Le sauvetage de la filière volaille export
Déclarations à la presse d’un rapprochement souhaité avec Doux , manifestation dans les rues de Morlaix, motion du Comité d’entreprise… l'énergie médiatique déployée par l’entreprise Tilly Sabco a-t-elle fini par payer et faire prendre conscience de la gravité de la situation de la filière volaille export en France ? La mise à zéro des restitutions à l’export des poulets allait entraîner automatiquement, pour Tilly Sabco, la décision de suspendre la production à partir de janvier prochain. Cette mesure touchant directement, au moins, un demi-millier d’emplois dans le Finistère ( 300 salariés et 200 éleveurs). Sans parler des conséquences en cascade sur l’amont de la filière. Illustrées par les difficultés rencontrées par Nutrea, fournisseur de poussins et d’aliments aux éleveurs du groupement Univol.
L’entreprise Tilly Sabco n’a pas relâché sa pression. Etant donné les menaces qui pèsent sur la filière avicole ; et du fait qu’aucune autre solution ne soit parue imaginable que celle de s’accrocher au débouché export. La dernière action est la motion, déposée le 21 novembre, par le Comité d'entreprise de Tilly Sabco. Celle- ci résume la situation économique du marché : à savoir que le prix du vif (poulet sortie élevage) brésilien étant en septembre de 1740 $ / tonne ( données France AgriMer) et la parité actuelle euro/ dollar de 1,35, il manque 400 € / tonne pour assurer l’équilibre financier des élevages.
La motion exigeait en conséquence une réponse politique du gouvernement. Ce qui s’est produit le 22 novembre avec la rencontre à Bruxelles, entre le ministre de l’Agriculture Stéphane Le Foll et le Commissaire européen Dacian Ciolos. L’enjeu de la réunion était d’obtenir (selon le communiqué du Ministère) l’appui de la Commission pour la mise en place de dispositifs relevant de sa compétence.

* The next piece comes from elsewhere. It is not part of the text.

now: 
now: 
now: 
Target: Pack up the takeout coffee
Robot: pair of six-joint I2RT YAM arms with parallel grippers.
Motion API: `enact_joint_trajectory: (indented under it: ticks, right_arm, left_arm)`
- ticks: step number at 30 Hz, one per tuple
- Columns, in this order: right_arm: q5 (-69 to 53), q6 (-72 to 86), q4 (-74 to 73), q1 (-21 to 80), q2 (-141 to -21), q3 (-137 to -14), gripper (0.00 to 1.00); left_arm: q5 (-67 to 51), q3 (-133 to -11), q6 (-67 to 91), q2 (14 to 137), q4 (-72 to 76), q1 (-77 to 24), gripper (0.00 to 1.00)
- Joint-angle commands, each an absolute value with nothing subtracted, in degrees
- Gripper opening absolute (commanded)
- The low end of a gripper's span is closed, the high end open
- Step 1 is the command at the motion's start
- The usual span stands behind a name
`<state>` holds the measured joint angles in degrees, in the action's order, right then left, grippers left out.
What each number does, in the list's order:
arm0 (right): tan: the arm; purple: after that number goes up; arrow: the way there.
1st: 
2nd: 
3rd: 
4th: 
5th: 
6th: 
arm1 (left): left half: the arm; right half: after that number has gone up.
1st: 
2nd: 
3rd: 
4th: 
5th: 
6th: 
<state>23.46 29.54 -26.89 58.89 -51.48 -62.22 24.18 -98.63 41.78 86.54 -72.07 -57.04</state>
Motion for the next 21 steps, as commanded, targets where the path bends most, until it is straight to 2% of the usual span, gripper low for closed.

Le Commissaire européen a ainsi accepté de soutenir, dès 2014, un programme de promotion des deux opérateurs français à l’export. Deuxièmement, la mise en place dès le 1er trimestre 2014 du fonds de stabilisation du revenu des aviculteurs impliqués dans cette filière. Il sera alimenté par des fonds régionaux du Feader et des cofinancements privés. Enfin dernière mesure : une enveloppe exceptionnelle d’aides de la PAC, s’élevant à 15 M€ ; elle pourra être débloquée pour les éleveurs l’an prochain, dans le but « de soutenir l’amélioration de la qualité des produits exportés ».
Un volet financier pour Doux
Il s’entend que ces mesures prises à l’échelon européen s’ajoutent aux actions engagées au niveau national : aides d’urgence pour les fournisseurs de la filière (4 M€ ), subventions (7,5 M€ ) dédiées aux investissements dans les abattoirs de volailles, et enfin utilisation des crédits du Feader, notamment pour les investissements dans les bâtiments d’élevage.

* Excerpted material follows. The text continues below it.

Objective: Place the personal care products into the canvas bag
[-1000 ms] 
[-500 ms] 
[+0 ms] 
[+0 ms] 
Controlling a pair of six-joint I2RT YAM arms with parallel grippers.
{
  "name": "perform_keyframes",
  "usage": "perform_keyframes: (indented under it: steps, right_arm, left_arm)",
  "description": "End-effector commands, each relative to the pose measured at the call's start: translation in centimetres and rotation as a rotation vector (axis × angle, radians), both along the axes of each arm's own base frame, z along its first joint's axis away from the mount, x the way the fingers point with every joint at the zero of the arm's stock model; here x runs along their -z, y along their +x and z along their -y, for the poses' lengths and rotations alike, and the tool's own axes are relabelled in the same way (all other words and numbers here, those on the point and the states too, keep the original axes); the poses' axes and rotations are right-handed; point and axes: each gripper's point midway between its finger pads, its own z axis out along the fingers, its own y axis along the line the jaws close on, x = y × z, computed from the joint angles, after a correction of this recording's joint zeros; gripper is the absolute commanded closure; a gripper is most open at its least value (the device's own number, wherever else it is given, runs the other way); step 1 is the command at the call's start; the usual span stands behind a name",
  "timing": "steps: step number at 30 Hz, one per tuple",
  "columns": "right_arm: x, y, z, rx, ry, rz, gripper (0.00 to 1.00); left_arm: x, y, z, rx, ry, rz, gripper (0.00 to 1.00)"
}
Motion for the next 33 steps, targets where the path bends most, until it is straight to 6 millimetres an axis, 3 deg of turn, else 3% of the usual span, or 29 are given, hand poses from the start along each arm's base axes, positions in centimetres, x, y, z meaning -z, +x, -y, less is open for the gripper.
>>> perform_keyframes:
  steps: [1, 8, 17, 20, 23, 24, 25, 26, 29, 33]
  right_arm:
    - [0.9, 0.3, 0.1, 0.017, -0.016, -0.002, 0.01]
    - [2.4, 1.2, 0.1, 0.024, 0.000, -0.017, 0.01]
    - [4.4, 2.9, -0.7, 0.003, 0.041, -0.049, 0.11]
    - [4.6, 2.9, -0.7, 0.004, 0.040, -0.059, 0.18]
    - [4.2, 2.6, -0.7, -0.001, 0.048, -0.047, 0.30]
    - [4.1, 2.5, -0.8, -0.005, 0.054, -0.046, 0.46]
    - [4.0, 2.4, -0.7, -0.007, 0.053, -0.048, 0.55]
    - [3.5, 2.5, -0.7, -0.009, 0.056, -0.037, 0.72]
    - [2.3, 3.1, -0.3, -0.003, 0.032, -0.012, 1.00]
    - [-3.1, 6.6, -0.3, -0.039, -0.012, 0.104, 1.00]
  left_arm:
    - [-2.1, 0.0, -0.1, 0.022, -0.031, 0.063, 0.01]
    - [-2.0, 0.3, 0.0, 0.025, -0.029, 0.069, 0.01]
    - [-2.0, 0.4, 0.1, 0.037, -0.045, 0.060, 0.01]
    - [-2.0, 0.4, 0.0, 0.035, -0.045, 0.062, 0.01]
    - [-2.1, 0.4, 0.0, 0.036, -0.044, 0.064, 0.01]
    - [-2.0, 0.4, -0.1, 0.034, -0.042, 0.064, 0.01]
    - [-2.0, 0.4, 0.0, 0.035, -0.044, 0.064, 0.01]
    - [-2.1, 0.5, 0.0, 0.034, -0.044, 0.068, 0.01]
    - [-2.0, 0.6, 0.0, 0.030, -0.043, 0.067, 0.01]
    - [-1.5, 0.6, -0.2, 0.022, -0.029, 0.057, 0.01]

L’autre volet du dossier est purement financier. C’est le changement de tour de table pour le groupe Doux, qui présente aujourd’hui son plan de continuation devant le Tribunal de Commerce de Quimper (29). Hier, à la veille de cette audience reconnue comme capitale, le groupe a annoncé l’accord de reprise signé, d’une part avec son principal client au Moyen-Orient, le groupe saoudien Al- Munajem, et d’autre part avec l’homme d’affaires Didier Calmels. Il est prévu que ce dernier devienne l’actionnaire majoritaire du groupe avec 52,5 % du capital, tandis que Al –Munajem détiendra 25 %, la famille Doux ne gardant que 22,5 % du capital.
Et, dernière nouvelle, cette révision de la structure financière va toucher également Tilly Sabco. Afin de renflouer les comptes de l’entreprise de Guerlesquin, après les difficultés liées à la baisse d’activité du second semestre, son p-dg Daniel Sauvaget vient d’annoncer l'obligation d’ouvrir le capital de son entreprise à d’autres partenaires financiers. Encore un autre défi pour sauver définitivement l’avenir de la filière volaille export.